EDIT: if you are right that router can send you information, then it might work to connect to netdata and watch it, then in separate ssh window run the test, and watch netdata dashboard while you try to surf and do whatever. see which interfaces have traffic, how much traffic, etc. Is there some big spike in traffic over certain interfaces? Does something saturate the router with packets in a loop? Does something else strange happen? Lots of packets over pppoe-wan but no packets over br-lan.

Even if you are locked out of netdata during that period, when router comes back you should be able to see what happened during lockout.

i think it's firewall problem because when i surf a site i get "Error code 101 (net::ERR_CONNECTION_RESET)" or timed out.
this netdata output for veth0 and veth1:

veth0
veth1

note: i can access internet after the 120 sec time.

Is that new, or just something you didn't notice before?

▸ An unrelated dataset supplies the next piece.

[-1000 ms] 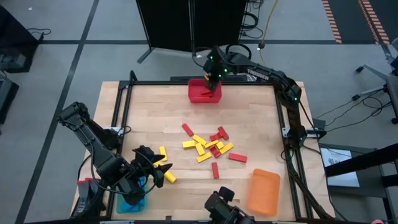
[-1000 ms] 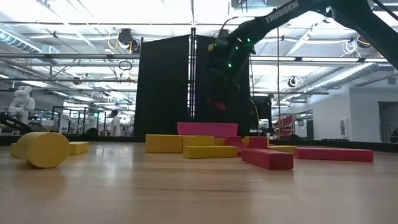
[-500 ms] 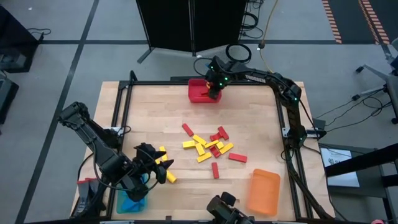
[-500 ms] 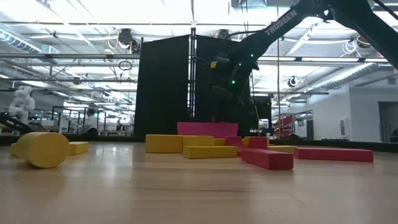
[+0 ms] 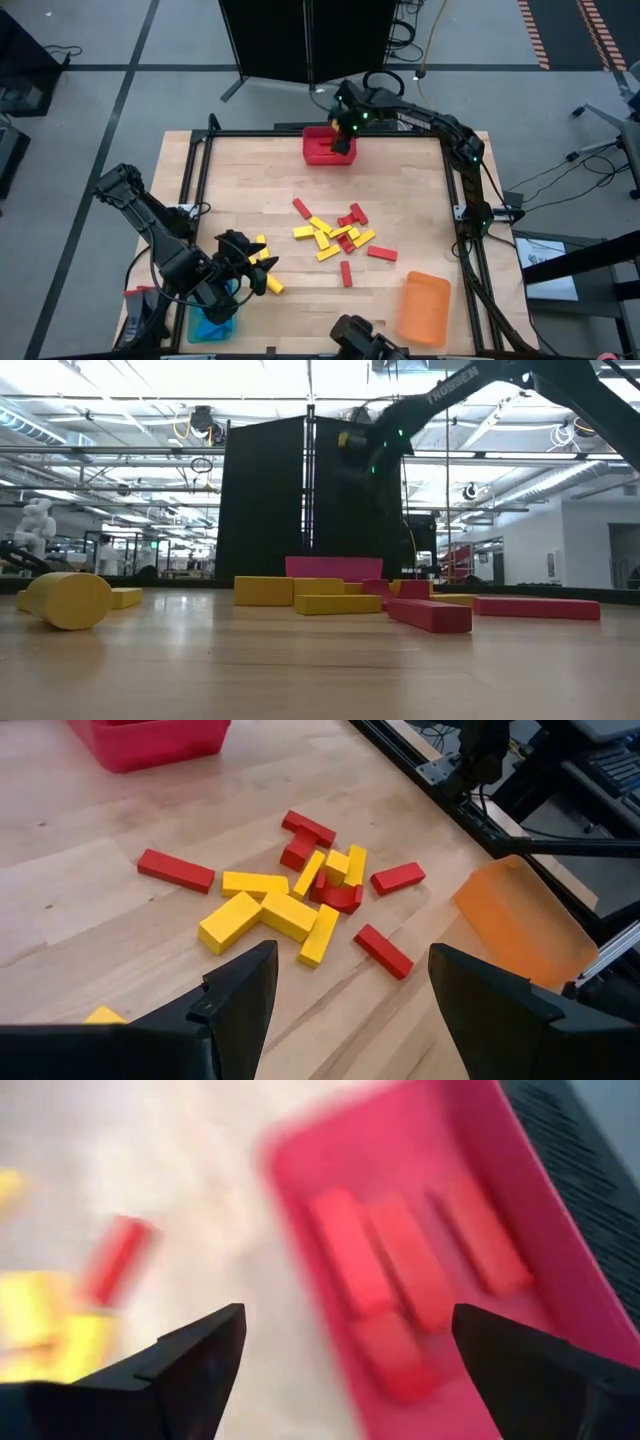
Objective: Sort blocks
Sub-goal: Put the red block into the red bin
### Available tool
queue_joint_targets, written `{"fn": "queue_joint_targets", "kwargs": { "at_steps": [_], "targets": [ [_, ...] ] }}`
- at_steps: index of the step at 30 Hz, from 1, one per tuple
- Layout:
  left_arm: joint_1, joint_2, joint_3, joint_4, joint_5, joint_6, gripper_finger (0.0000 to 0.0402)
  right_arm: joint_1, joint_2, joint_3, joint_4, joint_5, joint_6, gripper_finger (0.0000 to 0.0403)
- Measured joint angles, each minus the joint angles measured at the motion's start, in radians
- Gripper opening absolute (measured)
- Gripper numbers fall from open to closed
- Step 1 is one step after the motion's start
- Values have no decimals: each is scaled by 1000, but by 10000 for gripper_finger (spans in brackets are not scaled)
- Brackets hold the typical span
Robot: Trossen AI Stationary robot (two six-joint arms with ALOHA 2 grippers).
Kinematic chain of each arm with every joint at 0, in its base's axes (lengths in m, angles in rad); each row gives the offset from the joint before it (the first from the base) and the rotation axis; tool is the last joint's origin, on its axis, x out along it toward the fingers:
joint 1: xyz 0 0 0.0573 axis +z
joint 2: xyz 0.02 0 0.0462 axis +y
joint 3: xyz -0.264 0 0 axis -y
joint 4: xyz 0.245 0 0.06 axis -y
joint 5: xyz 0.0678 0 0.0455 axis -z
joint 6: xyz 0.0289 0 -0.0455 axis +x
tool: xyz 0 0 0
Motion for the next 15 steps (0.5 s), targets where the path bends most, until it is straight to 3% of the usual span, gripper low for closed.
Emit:
{"fn": "queue_joint_targets", "kwargs": {
  "at_steps": [6, 10, 13, 15],
  "targets": [
    [0, 0, 0, -6, 1, 21, 264, 63, -2, 262, -305, -341, -11, 331],
    [0, 0, 0, -6, 0, 27, 264, 209, -2, 317, -548, -291, -155, 322],
    [0, 0, 0, -5, 1, 26, 264, 327, -2, 257, -618, -259, -228, 322],
    [-1, 0, 0, -3, 15, 26, 264, 388, -12, 170, -610, -299, -262, 322]
  ]
}}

Ok, how about data on br-lan and on the interface your computer is connected via (is it eth0.1 wired LAN or is it one of the wlans?) either way what is traffic on br-lan and whatever physical interface you connect via

EDIT:
When you run your test script, during the time that the computer is doing "sleep 120" or "sleep 60" it is normal that the ssh session seems "locked out" since it's just waiting for the sleep to end. During that time period though, can you access LuCI in browser? perhaps you are not locked out of the router at all but simply have no traffic on ssh because that is normal while we wait for sleep to finish?

1 Like

yeah,i don't know why i can't access my router at morning after the 60 sec period but now i can access it after 120 sec period.

my laptop is connected via wlan0,and my phone to wlan1.
br-lan traffic :

yeah the terminal looking lockedout ,no i can't access luci web interface or internet.

i think we need to add some commands at end of the test file to see the routing status like "ip route show","ip route show table 100",etc.

Hmmm.. It is suspicious that br-lan is sending a megabit continuously. I'm not sure if that's due to netdata sending a bunch of data for updating its display, or not. Was that graph for the interval when you were locked out? We want to see traffic during lockout period. Was lockout period when those spikes occurred at beginning of graph? let's see both br-lan and wlan0 during lockout period. Perhaps the bridge is delivering traffic to wrong place.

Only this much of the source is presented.